◆ PROBLEM REQUIREMENTS ◆
Would you repeat the listing exactly, without any of its images?

◆ INFORMATION SUPPLIED ◆
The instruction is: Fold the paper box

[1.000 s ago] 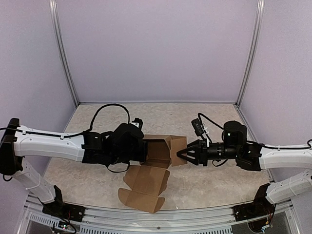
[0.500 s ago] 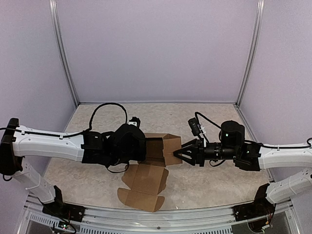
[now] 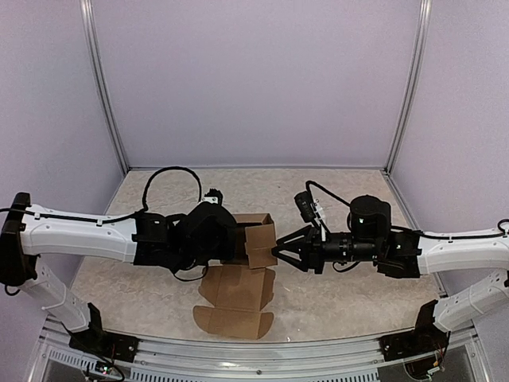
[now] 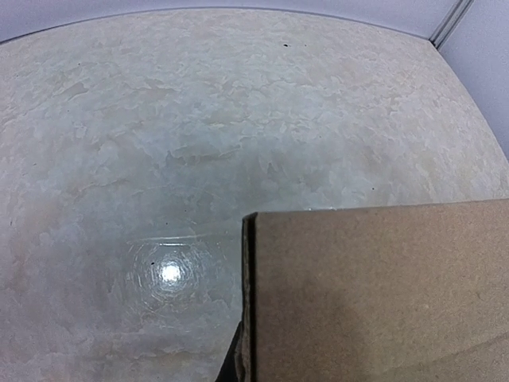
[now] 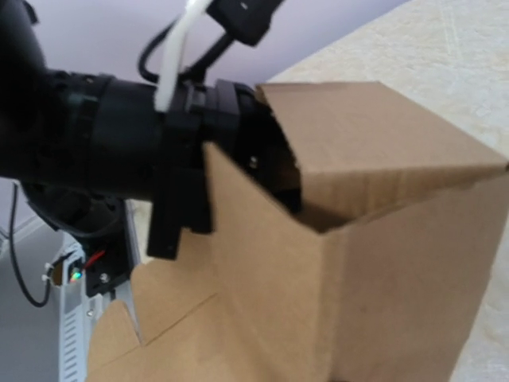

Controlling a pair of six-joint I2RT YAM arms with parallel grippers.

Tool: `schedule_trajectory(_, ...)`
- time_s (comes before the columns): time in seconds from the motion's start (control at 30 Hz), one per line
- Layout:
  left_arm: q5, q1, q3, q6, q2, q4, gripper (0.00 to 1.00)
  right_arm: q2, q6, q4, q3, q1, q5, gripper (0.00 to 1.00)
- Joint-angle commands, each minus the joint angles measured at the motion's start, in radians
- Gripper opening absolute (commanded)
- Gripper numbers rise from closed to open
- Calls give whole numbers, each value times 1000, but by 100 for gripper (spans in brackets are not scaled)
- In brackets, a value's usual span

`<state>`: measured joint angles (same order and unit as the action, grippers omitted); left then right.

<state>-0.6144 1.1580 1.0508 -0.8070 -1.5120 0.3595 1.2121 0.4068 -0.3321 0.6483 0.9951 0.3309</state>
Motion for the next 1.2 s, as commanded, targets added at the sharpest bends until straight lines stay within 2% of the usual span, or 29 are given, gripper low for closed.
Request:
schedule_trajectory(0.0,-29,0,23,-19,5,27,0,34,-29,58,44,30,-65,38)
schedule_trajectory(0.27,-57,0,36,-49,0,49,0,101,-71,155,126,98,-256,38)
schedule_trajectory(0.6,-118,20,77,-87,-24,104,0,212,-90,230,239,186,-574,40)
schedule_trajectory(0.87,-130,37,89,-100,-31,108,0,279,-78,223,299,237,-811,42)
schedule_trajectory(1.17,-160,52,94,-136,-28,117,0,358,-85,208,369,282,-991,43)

◆ WRITTEN RESPONSE ◆
The instruction is: Fold the paper box

[1.000 s ago] 
[0.500 s ago] 
[now] 
[now] 
[now] 

Controlling a pair of six-joint I2RT YAM arms with parallel grippers.

Tool: `schedule_trajectory(_, ...)`
- time_s (comes before the columns): time in seconds from the motion's start (control at 30 Hz), one per line
- Layout:
  left_arm: q5, q1, q3, q6, q2, q4, gripper (0.00 to 1.00)
  right_arm: q2, q6, q4, q3, q1, q5, gripper (0.00 to 1.00)
- Joint-angle commands, each minus the joint angles measured at the motion's start, in radians
- Gripper opening absolute (commanded)
- Gripper numbers rise from closed to open
- Calls give whole numbers, each value times 1000, but by 100 for gripper (spans in brackets are not scaled)
- In brackets, a value's usual span

`<state>`: measured joint angles (same order and unit as the action, grippers omitted); left then right.

<state>-0.6144 1.1580 1.0508 -0.8070 -1.5120 0.3595 1.2121 0.4068 -0.3321 0.6483 0.9951 0.3309</state>
Motion for the next 1.2 s, as commanded, targets added at the sharpest bends until straight lines stay within 2% of the usual span, or 29 are given, gripper low for closed.
Request:
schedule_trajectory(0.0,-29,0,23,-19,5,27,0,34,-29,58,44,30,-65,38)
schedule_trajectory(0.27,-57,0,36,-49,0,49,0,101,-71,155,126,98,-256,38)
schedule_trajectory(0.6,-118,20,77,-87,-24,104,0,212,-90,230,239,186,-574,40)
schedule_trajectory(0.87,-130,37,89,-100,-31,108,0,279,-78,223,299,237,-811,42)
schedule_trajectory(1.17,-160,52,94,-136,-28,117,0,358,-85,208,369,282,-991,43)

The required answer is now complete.